SUPPLIED MATERIAL:
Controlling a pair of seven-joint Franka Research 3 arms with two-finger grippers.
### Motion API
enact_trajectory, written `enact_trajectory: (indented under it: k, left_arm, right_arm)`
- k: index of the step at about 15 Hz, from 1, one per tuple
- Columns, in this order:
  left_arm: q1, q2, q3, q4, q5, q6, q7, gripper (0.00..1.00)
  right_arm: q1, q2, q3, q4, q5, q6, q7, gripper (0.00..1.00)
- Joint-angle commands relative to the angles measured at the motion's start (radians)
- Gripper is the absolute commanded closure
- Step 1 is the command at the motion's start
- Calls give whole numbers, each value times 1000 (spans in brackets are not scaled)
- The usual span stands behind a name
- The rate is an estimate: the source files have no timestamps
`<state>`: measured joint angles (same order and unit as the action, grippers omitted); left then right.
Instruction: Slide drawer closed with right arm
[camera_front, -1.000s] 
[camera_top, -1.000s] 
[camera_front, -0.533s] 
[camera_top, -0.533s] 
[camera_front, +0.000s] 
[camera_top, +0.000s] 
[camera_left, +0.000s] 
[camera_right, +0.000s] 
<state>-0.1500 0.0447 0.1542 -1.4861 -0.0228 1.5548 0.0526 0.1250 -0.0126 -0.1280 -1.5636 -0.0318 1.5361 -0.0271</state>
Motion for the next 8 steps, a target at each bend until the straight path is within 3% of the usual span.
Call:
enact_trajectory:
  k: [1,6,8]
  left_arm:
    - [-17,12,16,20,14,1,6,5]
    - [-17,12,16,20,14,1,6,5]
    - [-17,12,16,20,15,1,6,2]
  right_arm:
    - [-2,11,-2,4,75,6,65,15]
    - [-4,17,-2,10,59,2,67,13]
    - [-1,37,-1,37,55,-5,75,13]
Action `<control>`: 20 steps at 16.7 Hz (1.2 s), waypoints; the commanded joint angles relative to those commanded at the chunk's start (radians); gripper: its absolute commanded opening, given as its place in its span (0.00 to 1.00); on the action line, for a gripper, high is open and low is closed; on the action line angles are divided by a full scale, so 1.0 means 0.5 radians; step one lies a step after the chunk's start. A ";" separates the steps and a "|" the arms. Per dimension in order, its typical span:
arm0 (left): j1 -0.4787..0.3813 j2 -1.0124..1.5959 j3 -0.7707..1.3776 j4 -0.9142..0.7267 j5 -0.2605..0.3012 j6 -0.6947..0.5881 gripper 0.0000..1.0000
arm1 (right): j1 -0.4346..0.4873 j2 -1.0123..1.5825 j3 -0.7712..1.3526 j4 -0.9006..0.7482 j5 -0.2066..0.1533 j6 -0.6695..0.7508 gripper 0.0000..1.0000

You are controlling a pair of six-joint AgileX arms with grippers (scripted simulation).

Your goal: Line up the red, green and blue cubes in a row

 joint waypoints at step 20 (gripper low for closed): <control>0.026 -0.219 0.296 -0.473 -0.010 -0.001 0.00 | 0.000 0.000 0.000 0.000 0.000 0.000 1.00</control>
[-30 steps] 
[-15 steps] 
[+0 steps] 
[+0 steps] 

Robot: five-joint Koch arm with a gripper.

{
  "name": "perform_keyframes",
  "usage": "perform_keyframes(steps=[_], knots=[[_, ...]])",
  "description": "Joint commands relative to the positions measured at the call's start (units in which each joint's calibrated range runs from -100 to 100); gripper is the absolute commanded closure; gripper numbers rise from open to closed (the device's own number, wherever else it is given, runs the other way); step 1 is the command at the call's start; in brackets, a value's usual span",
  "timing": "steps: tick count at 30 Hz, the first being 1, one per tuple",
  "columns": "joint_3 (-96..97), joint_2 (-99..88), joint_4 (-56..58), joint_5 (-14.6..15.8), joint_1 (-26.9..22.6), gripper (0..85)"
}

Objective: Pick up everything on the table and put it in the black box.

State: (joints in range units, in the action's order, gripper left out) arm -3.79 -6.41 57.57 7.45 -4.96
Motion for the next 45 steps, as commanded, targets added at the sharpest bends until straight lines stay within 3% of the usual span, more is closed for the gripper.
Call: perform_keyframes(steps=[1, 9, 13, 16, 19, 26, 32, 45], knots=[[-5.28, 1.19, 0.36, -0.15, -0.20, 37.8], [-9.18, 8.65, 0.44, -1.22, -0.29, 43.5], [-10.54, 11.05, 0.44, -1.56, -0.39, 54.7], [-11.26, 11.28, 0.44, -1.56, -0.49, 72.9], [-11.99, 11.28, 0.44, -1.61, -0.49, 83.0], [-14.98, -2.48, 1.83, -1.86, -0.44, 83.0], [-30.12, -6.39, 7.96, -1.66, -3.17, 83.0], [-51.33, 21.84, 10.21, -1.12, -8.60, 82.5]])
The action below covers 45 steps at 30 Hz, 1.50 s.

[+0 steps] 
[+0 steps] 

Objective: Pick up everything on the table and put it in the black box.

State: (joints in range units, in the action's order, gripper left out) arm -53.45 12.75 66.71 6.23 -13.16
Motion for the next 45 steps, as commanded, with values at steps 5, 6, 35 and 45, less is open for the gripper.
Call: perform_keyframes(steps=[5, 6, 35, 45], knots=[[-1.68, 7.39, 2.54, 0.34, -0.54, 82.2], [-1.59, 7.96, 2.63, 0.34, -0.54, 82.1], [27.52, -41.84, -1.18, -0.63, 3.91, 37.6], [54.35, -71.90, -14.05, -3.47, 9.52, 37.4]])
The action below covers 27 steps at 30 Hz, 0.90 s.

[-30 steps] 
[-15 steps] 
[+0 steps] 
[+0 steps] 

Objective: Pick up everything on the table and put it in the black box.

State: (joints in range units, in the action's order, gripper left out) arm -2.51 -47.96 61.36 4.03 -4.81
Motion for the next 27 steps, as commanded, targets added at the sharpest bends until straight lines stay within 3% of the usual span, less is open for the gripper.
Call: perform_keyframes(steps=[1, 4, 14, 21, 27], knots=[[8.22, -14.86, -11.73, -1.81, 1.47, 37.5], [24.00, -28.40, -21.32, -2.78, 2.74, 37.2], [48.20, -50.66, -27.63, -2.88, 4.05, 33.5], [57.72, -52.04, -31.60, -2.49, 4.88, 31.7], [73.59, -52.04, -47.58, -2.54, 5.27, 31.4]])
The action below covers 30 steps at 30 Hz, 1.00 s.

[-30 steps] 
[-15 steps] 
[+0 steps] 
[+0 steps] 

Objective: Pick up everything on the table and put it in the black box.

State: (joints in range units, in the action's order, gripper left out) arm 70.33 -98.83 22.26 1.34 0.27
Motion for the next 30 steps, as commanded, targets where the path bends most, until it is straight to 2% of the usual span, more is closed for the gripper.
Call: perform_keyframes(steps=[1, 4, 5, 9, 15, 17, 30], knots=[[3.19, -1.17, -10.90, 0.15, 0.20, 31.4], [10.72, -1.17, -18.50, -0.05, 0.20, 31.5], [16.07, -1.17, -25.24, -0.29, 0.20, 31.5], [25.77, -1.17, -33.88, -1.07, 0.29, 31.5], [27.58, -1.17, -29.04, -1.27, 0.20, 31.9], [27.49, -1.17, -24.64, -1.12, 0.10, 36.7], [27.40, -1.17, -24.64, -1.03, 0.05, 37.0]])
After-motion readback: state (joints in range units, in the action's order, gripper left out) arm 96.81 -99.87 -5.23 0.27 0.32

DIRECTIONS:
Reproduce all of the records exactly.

RESULT OF THE TASK:
Controlling a pair of seven-joint Franka Research 3 arms with two-finger grippers.
### Motion API
enact_trajectory, written `enact_trajectory: (indented under it: k, left_arm, right_arm)`
- k: index of the step at about 15 Hz, from 1, one per tuple
- Columns, in this order:
  left_arm: q1, q2, q3, q4, q5, q6, q7, gripper (0.00..1.00)
  right_arm: q1, q2, q3, q4, q5, q6, q7, gripper (0.00..1.00)
- Joint-angle commands relative to the angles measured at the motion's start (radians)
- Gripper is the absolute commanded closure
- Step 1 is the command at the motion's start
- Calls give whole numbers, each value times 1000 (spans in brackets are not scaled)
- The usual span stands behind a name
- The rate is an estimate: the source files have no timestamps
`<state>`: measured joint angles (same order and unit as the action, grippers omitted); left then right.
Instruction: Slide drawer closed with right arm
[camera_front, -1.000s] 
[camera_top, -1.000s] 
[camera_front, -0.533s] 
[camera_top, -0.533s] 
[camera_front, +0.000s] 
[camera_top, +0.000s] 
[camera_left, +0.000s] 
[camera_right, +0.000s] 
<state>-0.1500 0.0447 0.1542 -1.4861 -0.0228 1.5548 0.0526 0.1250 -0.0126 -0.1280 -1.5636 -0.0318 1.5361 -0.0271</state>
Motion for the next 8 steps, a target at each bend until the straight path is within 3% of the usual span.
Call:
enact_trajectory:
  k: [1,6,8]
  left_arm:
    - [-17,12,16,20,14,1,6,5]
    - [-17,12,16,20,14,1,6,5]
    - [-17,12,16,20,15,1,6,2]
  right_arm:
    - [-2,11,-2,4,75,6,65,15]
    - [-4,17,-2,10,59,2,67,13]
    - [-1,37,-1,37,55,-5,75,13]
Action `<control>`: 20 steps at 16.7 Hz (1.2 s), waypoints; the commanded joint angles relative to those commanded at the chunk's start (radians); gripper: its absolute commanded opening, given as its place in its span (0.00 to 1.00); on the action line, for a gripper, high is open and low is closed; on the action line angles are divided by a full scale, so 1.0 means 0.5 radians; step one lies a step after the chunk's start. A ";" separates the steps and a "|" the arms. Per dimension in order, its typical span:
arm0 (left): j1 -0.4787..0.3813 j2 -1.0124..1.5959 j3 -0.7707..1.3776 j4 -0.9142..0.7267 j5 -0.2605..0.3012 j6 -0.6947..0.5881 gripper 0.0000..1.0000
arm1 (right): j1 -0.4346..0.4873 j2 -1.0123..1.5825 j3 -0.7712..1.3526 j4 -0.9006..0.7482 j5 -0.2066..0.1533 j6 -0.6695..0.7508 gripper 0.0000..1.0000

You are controlling a pair of six-joint AgileX arms with grippers (scripted simulation).

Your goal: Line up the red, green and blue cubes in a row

 joint waypoints at step 20 (gripper low for closed): <control>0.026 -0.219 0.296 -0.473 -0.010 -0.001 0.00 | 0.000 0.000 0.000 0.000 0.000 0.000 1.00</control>
[-30 steps] 
[-15 steps] 
[+0 steps] 
[+0 steps] 

Robot: five-joint Koch arm with a gripper.

{
  "name": "perform_keyframes",
  "usage": "perform_keyframes(steps=[_], knots=[[_, ...]])",
  "description": "Joint commands relative to the positions measured at the call's start (units in which each joint's calibrated range runs from -100 to 100); gripper is the absolute commanded closure; gripper numbers rise from open to closed (the device's own number, wherever else it is given, runs the other way); step 1 is the command at the call's start; in brackets, a value's usual span",
  "timing": "steps: tick count at 30 Hz, the first being 1, one per tuple",
  "columns": "joint_3 (-96..97), joint_2 (-99..88), joint_4 (-56..58), joint_5 (-14.6..15.8), joint_1 (-26.9..22.6), gripper (0..85)"
}

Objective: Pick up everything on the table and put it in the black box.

State: (joints in range units, in the action's order, gripper left out) arm -3.79 -6.41 57.57 7.45 -4.96
Motion for the next 45 steps, as commanded, targets added at the sharpest bends until straight lines stay within 3% of the usual span, more is closed for the gripper.
Call: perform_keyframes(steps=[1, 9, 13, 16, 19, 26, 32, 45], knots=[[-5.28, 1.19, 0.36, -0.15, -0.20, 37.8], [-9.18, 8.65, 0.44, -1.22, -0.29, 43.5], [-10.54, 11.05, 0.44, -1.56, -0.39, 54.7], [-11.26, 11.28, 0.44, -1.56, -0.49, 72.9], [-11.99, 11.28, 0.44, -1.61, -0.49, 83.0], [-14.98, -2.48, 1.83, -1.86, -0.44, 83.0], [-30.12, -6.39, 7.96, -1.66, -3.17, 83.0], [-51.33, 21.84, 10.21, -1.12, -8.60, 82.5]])
The action below covers 45 steps at 30 Hz, 1.50 s.

[+0 steps] 
[+0 steps] 

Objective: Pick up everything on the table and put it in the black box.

State: (joints in range units, in the action's order, gripper left out) arm -53.45 12.75 66.71 6.23 -13.16
Motion for the next 45 steps, as commanded, with values at steps 5, 6, 35 and 45, less is open for the gripper.
Call: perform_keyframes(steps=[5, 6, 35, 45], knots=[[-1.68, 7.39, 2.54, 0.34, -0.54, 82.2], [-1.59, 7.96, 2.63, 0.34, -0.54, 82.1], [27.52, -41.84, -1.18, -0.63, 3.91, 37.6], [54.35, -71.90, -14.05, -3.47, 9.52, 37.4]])
The action below covers 27 steps at 30 Hz, 0.90 s.

[-30 steps] 
[-15 steps] 
[+0 steps] 
[+0 steps] 

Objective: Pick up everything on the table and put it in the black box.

State: (joints in range units, in the action's order, gripper left out) arm -2.51 -47.96 61.36 4.03 -4.81
Motion for the next 27 steps, as commanded, targets added at the sharpest bends until straight lines stay within 3% of the usual span, less is open for the gripper.
Call: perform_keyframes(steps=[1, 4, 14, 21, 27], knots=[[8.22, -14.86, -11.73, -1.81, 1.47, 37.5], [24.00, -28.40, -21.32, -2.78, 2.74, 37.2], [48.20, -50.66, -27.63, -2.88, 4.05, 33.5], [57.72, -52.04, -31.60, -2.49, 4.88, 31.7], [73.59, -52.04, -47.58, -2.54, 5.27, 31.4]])
The action below covers 30 steps at 30 Hz, 1.00 s.

[-30 steps] 
[-15 steps] 
[+0 steps] 
[+0 steps] 

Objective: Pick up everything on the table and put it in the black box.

State: (joints in range units, in the action's order, gripper left out) arm 70.33 -98.83 22.26 1.34 0.27
Motion for the next 30 steps, as commanded, targets where the path bends most, until it is straight to 2% of the usual span, more is closed for the gripper.
Call: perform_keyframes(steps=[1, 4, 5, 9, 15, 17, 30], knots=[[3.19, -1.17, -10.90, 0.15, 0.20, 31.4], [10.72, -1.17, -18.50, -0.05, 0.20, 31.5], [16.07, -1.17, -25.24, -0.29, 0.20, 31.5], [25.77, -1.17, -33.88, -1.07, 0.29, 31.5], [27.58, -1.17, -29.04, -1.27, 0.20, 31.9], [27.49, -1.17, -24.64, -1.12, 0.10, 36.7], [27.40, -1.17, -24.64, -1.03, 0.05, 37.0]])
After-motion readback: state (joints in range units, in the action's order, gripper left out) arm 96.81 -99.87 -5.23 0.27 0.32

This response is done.